Me deshice de las dos.
Pasó mucho tiempo antes de que otra figurita entrara en casa. Tampoco me resultaba imprescindible. Quiero decir, en el salón había otro tipo de decoraciones que se encontraban en perfecto estado, quizá incluso más limpias que antes.
Me costó decidirme. Me había cautivado en el primer segundo pero no sabía hasta qué punto estaba dispuesta a que entrara en casa. Tardé más de cinco meses en cogerla con mis manos. Un tiempo después se lo enseñé a nuestra hija. Dijo que sólo yo podía tomar esa decisión pero que aún así le gustaba. Pasaron todavía varios meses hasta que me decidí a traerlo a casa.

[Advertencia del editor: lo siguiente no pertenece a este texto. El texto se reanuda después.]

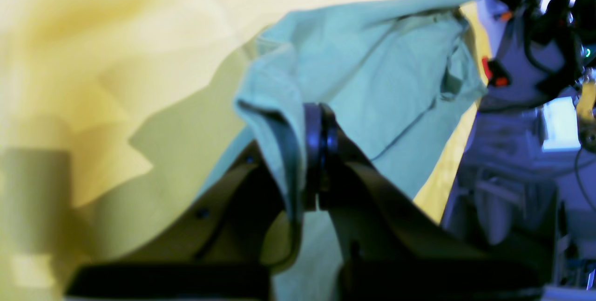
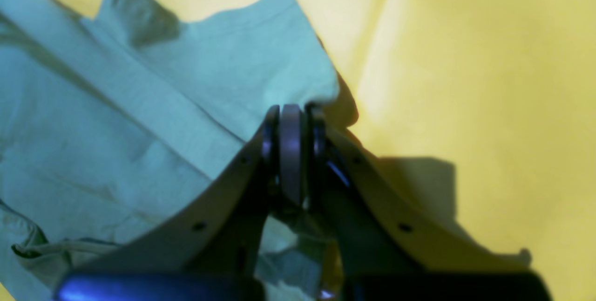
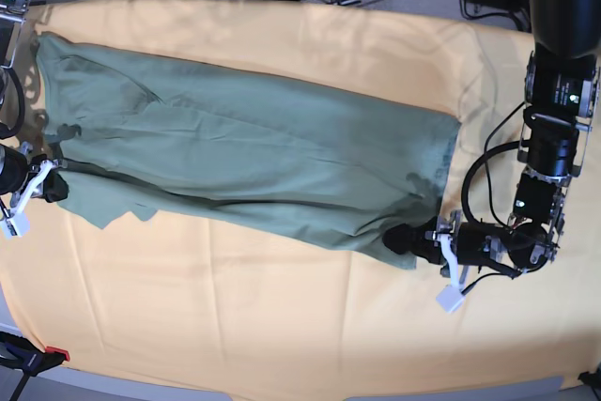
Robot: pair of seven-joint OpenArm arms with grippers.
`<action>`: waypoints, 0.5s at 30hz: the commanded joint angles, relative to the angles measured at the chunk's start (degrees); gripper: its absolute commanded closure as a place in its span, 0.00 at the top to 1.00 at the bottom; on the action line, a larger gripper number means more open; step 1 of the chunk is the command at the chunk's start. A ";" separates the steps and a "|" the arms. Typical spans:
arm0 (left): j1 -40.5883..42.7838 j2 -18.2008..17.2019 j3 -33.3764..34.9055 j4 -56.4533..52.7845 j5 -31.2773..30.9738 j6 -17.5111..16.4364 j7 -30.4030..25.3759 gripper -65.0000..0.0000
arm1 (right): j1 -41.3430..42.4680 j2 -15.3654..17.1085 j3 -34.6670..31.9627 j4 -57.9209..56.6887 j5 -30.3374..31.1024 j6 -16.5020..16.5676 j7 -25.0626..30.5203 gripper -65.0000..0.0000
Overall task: Fold the T-shirt properly
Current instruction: 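Fold the hem edge over toward the collar with both grippers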
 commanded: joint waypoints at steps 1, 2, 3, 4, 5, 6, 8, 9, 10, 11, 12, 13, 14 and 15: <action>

Preferí colocarlo en el dormitorio. Cada mañana lo iluminan los primeros rayos y lo contemplo desde mi lado de la cama. A veces, en un descuido, lo rozo, pero pongo todo mi empeño en que jamás llegue a tocar el suelo. Me parece tan hermoso que merece la pena cuidarlo. Nunca hicimos eso con nuestra flor de cristal. Aún menos cuidamos nuestra relación.